[[ PROVIDED DATA, beginning ]]

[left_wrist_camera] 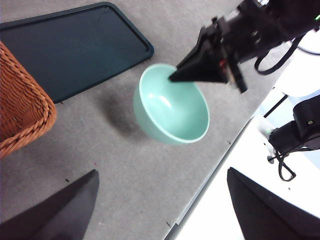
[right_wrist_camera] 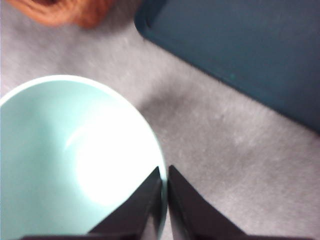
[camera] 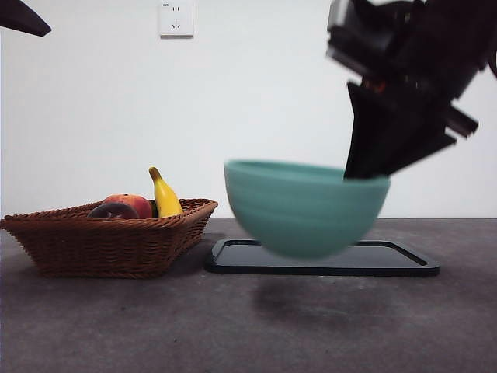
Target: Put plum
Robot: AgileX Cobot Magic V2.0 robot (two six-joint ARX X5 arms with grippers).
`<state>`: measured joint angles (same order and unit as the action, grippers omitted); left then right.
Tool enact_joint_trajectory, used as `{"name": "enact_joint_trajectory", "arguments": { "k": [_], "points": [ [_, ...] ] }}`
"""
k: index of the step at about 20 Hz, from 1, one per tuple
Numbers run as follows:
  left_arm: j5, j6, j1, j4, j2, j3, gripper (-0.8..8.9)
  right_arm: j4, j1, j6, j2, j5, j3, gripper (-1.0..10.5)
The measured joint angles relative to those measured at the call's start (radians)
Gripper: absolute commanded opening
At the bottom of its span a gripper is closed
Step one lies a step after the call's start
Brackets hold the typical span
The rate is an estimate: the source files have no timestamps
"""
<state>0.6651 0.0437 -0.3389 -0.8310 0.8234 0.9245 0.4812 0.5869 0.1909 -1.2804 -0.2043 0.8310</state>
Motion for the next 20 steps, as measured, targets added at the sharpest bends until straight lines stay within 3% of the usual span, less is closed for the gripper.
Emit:
{"name": "enact_joint_trajectory", "arguments": {
  "k": [14, 15, 18, 20],
  "points": [
    [0.0, 0.0, 0.0, 0.0, 0.0, 0.0, 4.02, -0.06, 0.014, 0.001, -0.151, 0.063, -0.019, 0.1],
    [0.0, 0.0, 0.0, 0.0, 0.0, 0.0, 4.02, -0.059, 0.015, 0.001, -0.151, 0.065, -0.019, 0.3],
    [0.0, 0.002, 0.0, 0.0, 0.0, 0.0, 4.02, -0.059, 0.016, 0.001, -0.151, 0.068, -0.019, 2.2],
    [0.0, 0.003, 0.0, 0.0, 0.0, 0.0, 4.02, -0.059, 0.016, 0.001, -0.151, 0.069, -0.019, 2.3]
  ]
}}
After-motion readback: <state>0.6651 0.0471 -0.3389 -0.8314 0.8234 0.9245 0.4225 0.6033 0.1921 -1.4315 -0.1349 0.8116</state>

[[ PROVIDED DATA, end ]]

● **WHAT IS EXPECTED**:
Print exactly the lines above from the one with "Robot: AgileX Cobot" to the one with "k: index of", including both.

● **RESPONSE TO THE EXERCISE**:
Robot: AgileX Cobot Magic V2.0 robot (two six-joint ARX X5 arms with grippers).
`<state>`: measured joint angles (same order and unit as the action, grippers omitted); left then right.
Tool enact_joint_trajectory, used as `{"name": "enact_joint_trajectory", "arguments": { "k": [_], "points": [ [_, ...] ] }}`
"""
k: index of the step at about 20 Hz, from 1, one per tuple

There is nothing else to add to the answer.